Acorn User
1st October 1986
Author: Geoff Bains
Publisher: Century
Machine: BBC Model B
Published in Acorn User #051
Head Start For Hackers
The New Hacker's Handbook
Last year one slim paperback caused quite a stir in the computing fraternity. The Hacker's Handbook provided much-needed information to those micro users equipped with a modem who were wanting a little more excitement than the likes of Prestel and a few bulletin boards could offer.
The author defines 'hacking' as the recreational and educational sport of attempting to make unauthorised entry to computers and to explore what it there. The handbook will not dictate to you how to go about this. That cannot be done as it is an interactive process which changes from machine to machine and even day to day. Instead, the book will point you in a few worthwhile directions and suggest a few methods.
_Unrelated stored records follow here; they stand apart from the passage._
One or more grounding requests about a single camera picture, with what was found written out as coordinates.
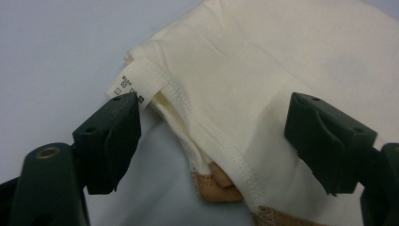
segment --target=stitching
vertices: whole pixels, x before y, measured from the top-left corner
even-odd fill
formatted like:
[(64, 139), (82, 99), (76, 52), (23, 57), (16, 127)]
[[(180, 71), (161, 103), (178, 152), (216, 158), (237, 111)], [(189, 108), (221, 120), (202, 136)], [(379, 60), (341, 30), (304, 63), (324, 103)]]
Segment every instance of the stitching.
[[(247, 202), (255, 205), (259, 205), (260, 203), (262, 203), (262, 200), (264, 200), (263, 194), (260, 191), (258, 183), (256, 182), (256, 176), (252, 172), (252, 168), (247, 163), (246, 159), (240, 153), (238, 153), (237, 148), (230, 142), (227, 136), (211, 123), (203, 123), (203, 121), (199, 121), (198, 117), (195, 117), (199, 113), (195, 111), (192, 105), (187, 101), (185, 95), (183, 94), (183, 91), (177, 88), (177, 85), (171, 79), (171, 76), (168, 73), (165, 73), (165, 70), (157, 65), (152, 60), (152, 58), (148, 54), (146, 54), (145, 50), (141, 46), (136, 47), (133, 51), (137, 51), (141, 55), (141, 57), (143, 57), (143, 60), (148, 61), (152, 63), (153, 66), (157, 67), (158, 72), (163, 72), (163, 79), (165, 79), (166, 84), (169, 85), (165, 87), (165, 89), (170, 89), (170, 94), (182, 104), (182, 106), (184, 107), (184, 111), (187, 115), (187, 119), (193, 124), (196, 124), (199, 128), (201, 128), (202, 131), (205, 132), (204, 135), (207, 136), (208, 139), (213, 142), (219, 150), (231, 150), (231, 152), (229, 153), (230, 159), (233, 165), (239, 170), (239, 175), (241, 176), (243, 181), (247, 184), (247, 189), (249, 191), (249, 197)], [(215, 139), (215, 136), (213, 135), (219, 135), (219, 139)]]

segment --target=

The handbook is a strange blend of the very basic and the quite advanced. In the first chapter, and in the appendices, the fundamentals of communications are covered - all those confusing baud rates, parity bits, duplex, PSS, protocols, and so on are spelt out in detail. In later chapters, the secrets of viewdata and mainframe networks are discussed with an eye to invasion.
It's not just communication over the telephone that is covered. Methods of hacking by radio, and even hacking the telephone system itself, are revealed.
The whole subject of hacking has received some notoriety in the year since the first edition, with countless newspaper stories and films suggesting that hacking is an easy business requiring only a micro, a modem, and a book such as this. The truth is that you have to be long-dedicated to this essentially useless pursuit to succeed at all. If you are willing to so dedicate your machine, time and patience, then this book will give you an invaluable head start.